TASK STATEMENT: Restate exactly the lines below, from the one containing "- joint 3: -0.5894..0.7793" through the final line, and leave out the pictures.

DATASET CONTENT:
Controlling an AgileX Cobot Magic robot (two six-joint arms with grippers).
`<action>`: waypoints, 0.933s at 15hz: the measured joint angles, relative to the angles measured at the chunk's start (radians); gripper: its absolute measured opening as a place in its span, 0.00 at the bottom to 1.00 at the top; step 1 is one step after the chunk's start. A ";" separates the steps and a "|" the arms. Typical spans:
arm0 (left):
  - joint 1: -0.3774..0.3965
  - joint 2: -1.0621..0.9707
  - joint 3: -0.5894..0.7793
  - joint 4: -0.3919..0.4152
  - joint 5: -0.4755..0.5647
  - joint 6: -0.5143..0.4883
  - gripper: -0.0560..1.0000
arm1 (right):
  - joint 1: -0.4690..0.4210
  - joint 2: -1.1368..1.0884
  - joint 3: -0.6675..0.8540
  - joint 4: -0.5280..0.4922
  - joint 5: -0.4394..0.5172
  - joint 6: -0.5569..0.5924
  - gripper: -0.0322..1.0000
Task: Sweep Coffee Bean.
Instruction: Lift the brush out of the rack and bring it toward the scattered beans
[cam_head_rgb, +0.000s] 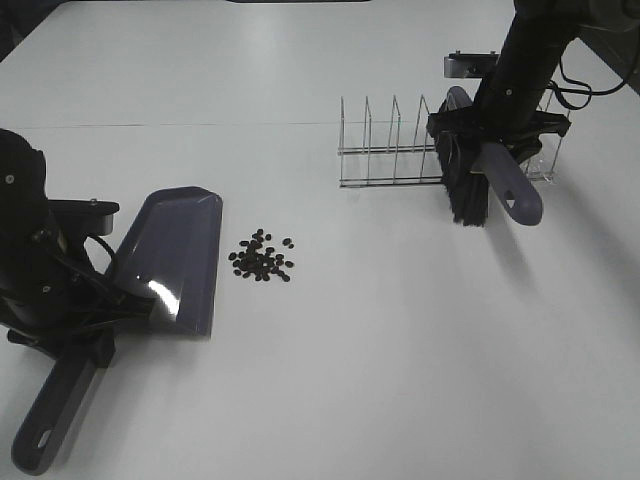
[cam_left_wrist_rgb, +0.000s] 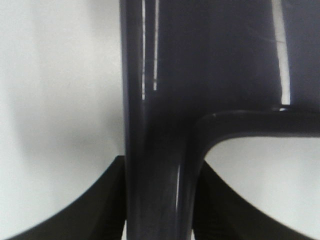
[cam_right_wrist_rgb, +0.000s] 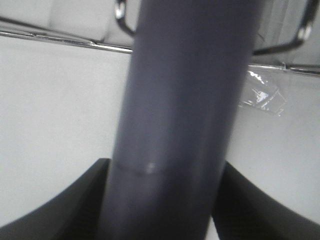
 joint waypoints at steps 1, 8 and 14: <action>0.000 0.000 0.000 0.000 0.000 0.000 0.35 | 0.000 0.000 0.000 0.003 0.000 0.000 0.54; 0.000 0.000 0.000 -0.008 0.000 0.000 0.35 | -0.003 -0.029 0.000 -0.030 -0.002 0.003 0.36; 0.000 0.000 0.000 -0.008 0.003 0.000 0.35 | -0.003 -0.020 -0.008 -0.032 -0.008 0.003 0.36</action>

EXPECTED OUTPUT:
  - joint 3: -0.5894..0.7793
  - joint 4: -0.3919..0.4152
  - joint 5: -0.4755..0.5647
  - joint 6: -0.5143..0.4883
  - gripper: -0.0560..1.0000
arm1 (right):
  - joint 1: -0.4690..0.4210
  - joint 2: -1.1368..1.0884
  - joint 3: -0.6675..0.8540
  - joint 4: -0.5280..0.4922
  - joint 5: -0.4394..0.5172
  - joint 6: -0.5569..0.5924
  - gripper: -0.0322..1.0000
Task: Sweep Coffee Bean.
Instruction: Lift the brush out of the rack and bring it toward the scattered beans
[cam_head_rgb, +0.000s] 
[cam_left_wrist_rgb, +0.000s] 
[cam_right_wrist_rgb, +0.000s] 
 joint waypoints at steps 1, 8 and 14: <action>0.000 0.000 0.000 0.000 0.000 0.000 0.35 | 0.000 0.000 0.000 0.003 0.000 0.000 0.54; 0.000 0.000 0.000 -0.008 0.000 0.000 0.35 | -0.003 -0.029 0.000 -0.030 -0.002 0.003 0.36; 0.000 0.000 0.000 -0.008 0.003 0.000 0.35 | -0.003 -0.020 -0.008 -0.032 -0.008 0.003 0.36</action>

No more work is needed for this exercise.